Connect with us

Concert Reviews

Pride in the Pit

Published

on

PGH Pride in the Pit Logo

Pittsburghers Defy the Heat for a Night of Pride, Punk, and Metal at “Pride in the Pit”

Under a thick blanket of humidity and scorching 95+ degree heat, the Pittsburgh community turned out in full force to celebrate PGH Pride in the Pit—a raucous, high-energy showcase of LGBTQ+ pride fused with the raw power of punk and metal. Held at Mr. Smalls Funhouse in Millvale, PA, the event, presented by Chaotic Order Entertainment and Strike True Promotions, brought together some of the region’s most electrifying up-and-coming bands and performers for what was billed as the heaviest Pride event of the year.

More than just a night of headbanging and fierce performances, Pride in the Pit also served a greater cause.
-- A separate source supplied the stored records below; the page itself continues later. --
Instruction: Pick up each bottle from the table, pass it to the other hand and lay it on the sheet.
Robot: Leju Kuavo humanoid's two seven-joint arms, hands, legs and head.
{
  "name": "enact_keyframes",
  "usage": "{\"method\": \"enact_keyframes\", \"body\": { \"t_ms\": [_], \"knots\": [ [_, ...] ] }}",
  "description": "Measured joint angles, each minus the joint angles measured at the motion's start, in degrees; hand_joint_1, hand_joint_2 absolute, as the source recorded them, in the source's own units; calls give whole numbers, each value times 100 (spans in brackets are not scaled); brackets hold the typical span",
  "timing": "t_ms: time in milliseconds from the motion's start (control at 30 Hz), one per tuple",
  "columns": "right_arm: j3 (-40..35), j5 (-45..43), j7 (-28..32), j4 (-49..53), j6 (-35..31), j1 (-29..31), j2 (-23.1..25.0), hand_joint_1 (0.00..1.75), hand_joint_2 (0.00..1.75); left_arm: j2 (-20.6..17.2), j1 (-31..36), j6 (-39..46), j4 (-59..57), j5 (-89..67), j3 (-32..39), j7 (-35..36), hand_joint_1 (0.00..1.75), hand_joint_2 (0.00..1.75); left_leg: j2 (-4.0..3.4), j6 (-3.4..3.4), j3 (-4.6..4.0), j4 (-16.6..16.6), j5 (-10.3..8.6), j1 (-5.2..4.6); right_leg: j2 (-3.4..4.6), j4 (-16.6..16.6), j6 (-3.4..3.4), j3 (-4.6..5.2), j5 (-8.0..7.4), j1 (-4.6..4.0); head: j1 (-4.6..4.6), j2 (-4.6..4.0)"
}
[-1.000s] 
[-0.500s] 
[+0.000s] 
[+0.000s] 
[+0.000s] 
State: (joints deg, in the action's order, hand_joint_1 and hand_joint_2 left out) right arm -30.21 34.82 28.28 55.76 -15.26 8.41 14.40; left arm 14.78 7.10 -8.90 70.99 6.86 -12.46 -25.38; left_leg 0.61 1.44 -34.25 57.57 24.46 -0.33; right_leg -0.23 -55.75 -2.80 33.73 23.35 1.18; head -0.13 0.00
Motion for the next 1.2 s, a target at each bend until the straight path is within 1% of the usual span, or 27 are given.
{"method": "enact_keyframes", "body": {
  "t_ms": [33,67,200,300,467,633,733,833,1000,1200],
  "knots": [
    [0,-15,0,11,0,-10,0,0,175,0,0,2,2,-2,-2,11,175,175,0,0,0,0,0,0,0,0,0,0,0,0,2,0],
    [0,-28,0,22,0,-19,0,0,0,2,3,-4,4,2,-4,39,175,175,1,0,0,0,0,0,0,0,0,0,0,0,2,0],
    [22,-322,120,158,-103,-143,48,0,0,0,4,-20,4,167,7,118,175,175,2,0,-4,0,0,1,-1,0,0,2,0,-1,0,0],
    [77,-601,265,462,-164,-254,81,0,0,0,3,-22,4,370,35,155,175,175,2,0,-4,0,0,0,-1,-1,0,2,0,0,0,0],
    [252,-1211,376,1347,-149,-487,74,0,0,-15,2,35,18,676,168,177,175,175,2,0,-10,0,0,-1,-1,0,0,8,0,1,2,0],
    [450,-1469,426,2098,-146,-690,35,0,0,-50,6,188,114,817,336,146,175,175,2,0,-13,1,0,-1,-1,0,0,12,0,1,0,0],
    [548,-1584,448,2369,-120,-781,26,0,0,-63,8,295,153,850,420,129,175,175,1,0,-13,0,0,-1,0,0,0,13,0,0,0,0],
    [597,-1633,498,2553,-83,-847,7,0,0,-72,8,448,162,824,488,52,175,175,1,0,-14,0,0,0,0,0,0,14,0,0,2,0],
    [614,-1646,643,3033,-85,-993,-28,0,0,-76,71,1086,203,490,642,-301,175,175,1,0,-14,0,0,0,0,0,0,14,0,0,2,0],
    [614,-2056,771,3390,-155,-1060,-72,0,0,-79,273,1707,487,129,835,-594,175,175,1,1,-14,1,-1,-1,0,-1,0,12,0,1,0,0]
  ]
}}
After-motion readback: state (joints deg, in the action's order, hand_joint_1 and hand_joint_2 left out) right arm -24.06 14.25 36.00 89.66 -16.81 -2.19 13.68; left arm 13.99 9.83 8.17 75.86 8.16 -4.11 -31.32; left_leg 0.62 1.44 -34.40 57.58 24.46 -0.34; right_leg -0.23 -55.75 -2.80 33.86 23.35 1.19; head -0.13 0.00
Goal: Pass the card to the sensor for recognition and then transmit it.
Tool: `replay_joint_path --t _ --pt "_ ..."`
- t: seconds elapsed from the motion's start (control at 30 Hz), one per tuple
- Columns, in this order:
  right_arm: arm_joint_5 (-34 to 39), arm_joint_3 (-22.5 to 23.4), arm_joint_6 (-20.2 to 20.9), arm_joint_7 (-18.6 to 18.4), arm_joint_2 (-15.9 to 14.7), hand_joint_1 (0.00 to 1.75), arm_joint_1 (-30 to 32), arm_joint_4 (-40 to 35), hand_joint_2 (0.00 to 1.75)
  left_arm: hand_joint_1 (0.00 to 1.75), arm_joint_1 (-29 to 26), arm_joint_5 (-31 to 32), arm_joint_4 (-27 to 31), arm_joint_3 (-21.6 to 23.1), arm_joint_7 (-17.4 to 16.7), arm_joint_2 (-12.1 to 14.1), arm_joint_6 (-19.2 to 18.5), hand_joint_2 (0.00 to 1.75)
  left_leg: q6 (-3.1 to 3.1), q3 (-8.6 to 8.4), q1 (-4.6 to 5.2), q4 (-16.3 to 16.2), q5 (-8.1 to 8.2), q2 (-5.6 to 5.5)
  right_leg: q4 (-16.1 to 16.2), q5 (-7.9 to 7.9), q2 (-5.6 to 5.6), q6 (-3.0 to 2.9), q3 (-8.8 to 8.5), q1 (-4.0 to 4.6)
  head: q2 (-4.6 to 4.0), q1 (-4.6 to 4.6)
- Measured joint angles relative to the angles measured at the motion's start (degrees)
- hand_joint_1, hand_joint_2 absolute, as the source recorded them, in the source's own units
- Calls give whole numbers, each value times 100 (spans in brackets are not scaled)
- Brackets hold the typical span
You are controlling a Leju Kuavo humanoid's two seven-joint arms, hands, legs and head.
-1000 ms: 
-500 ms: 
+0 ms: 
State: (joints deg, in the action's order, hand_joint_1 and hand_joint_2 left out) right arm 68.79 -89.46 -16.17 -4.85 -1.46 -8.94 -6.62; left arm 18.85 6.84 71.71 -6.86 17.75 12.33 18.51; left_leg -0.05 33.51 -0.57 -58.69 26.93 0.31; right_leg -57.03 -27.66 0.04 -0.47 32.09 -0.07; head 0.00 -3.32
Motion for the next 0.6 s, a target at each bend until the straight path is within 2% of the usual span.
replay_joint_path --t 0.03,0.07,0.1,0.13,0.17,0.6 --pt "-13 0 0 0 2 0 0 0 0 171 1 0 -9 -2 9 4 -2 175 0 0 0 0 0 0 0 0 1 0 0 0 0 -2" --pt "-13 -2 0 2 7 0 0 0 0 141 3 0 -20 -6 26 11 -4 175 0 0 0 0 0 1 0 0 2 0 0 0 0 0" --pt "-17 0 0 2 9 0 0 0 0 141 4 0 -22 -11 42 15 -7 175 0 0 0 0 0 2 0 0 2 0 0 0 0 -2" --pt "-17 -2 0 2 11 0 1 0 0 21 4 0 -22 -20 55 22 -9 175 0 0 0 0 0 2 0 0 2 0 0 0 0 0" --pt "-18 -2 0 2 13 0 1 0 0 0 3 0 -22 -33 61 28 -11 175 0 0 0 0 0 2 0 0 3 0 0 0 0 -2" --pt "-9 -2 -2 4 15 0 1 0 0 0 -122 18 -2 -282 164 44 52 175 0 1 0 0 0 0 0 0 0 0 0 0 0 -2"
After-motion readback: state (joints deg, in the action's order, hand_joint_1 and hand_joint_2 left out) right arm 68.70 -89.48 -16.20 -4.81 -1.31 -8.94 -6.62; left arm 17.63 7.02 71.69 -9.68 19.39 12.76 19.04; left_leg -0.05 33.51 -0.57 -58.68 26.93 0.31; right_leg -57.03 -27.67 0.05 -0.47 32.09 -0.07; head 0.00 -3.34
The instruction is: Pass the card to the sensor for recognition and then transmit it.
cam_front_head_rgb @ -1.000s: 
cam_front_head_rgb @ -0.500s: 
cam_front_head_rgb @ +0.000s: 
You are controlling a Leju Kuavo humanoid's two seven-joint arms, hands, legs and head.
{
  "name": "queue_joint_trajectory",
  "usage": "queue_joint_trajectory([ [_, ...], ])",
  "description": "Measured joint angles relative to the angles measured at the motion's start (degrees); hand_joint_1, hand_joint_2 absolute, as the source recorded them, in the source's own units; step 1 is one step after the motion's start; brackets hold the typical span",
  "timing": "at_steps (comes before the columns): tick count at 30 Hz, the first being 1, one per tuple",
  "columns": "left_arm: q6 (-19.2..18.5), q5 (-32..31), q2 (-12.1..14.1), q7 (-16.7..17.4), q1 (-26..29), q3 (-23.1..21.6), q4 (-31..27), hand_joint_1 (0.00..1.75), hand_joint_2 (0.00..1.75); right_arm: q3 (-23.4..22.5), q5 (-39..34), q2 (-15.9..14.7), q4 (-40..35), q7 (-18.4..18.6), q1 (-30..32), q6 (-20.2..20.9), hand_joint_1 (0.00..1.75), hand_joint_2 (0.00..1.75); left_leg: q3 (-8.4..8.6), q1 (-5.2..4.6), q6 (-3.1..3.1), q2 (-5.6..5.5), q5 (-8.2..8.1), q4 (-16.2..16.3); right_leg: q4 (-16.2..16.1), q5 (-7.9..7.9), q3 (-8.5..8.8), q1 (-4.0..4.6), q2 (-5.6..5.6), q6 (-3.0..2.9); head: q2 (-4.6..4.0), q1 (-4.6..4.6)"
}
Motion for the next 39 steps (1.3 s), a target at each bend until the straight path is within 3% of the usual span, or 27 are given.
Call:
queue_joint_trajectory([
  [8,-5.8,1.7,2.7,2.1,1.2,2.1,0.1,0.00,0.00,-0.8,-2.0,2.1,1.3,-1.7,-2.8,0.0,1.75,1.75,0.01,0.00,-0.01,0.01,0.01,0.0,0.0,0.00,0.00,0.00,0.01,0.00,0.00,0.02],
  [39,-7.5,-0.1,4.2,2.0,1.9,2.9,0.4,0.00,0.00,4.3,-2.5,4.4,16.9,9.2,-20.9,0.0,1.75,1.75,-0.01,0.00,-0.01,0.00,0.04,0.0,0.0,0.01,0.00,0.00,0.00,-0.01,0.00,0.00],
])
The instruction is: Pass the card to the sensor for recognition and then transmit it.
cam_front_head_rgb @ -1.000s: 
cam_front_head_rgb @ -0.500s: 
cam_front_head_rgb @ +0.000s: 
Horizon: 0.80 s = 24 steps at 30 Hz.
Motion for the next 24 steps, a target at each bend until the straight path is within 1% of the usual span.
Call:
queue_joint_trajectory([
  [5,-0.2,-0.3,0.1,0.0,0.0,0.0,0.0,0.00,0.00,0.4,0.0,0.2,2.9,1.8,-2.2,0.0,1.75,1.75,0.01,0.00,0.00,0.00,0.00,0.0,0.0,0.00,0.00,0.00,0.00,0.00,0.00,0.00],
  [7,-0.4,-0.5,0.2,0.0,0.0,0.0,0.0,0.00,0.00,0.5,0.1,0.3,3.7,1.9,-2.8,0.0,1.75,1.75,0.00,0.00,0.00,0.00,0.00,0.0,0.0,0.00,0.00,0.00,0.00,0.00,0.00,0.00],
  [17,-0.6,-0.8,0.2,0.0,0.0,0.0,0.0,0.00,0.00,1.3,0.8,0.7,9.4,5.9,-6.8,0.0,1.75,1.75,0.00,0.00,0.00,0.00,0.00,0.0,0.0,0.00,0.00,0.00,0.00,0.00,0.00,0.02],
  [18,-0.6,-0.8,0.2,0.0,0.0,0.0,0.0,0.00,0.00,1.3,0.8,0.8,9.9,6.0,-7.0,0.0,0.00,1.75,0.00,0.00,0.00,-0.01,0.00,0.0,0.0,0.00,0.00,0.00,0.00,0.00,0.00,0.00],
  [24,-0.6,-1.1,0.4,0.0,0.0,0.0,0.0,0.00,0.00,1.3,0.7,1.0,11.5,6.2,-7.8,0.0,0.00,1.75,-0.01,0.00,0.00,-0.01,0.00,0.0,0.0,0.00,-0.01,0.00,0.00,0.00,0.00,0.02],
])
A portion of the proceeds went to Allies for Health + Wellbeing, a local organization dedicated to providing inclusive, holistic care and breaking down financial and social barriers to ensure everyone has access to the services they need. The inaugural event was a resounding success, raising over $1,300 to support Allies’ critical work in HIV, hepatitis C, and STI testing and care; gender-affirming services; and inclusive primary care.

For more information on how to support their mission, visit www.alliespgh.org.


Drag Queens in Da Burgh

The day was emceed by Miss Demeanor and Zelda Kollins (who filled in for JoeMyGosh who missed the event due to being sick). The duo kept the crowd entertained while the bands were switching out and setting up equipment. They performed several drag routines to pop-punk songs that were chalked full of sass and charisma and dabbled in comedy and crowd work.


Dysphoric Void

Dysphoric Void Kicked Off the Day with a Raucous, Positive Charge

The afternoon’s ferocious soundtrack began with Dysphoric Void, a self-described collective of easy-core metal folx crafting anthems about life, resilience, and spreading good vibes. Fronted by the powerhouse Sparky, the band erupted onto the stage with vocals swinging from subterranean growls to piercing screams, commanding all who showed up early enough to catch their set. Rumor had it this was one of Sparky’s first live performances with the band, but you’d never guess from the sheer conviction in the vocal delivery.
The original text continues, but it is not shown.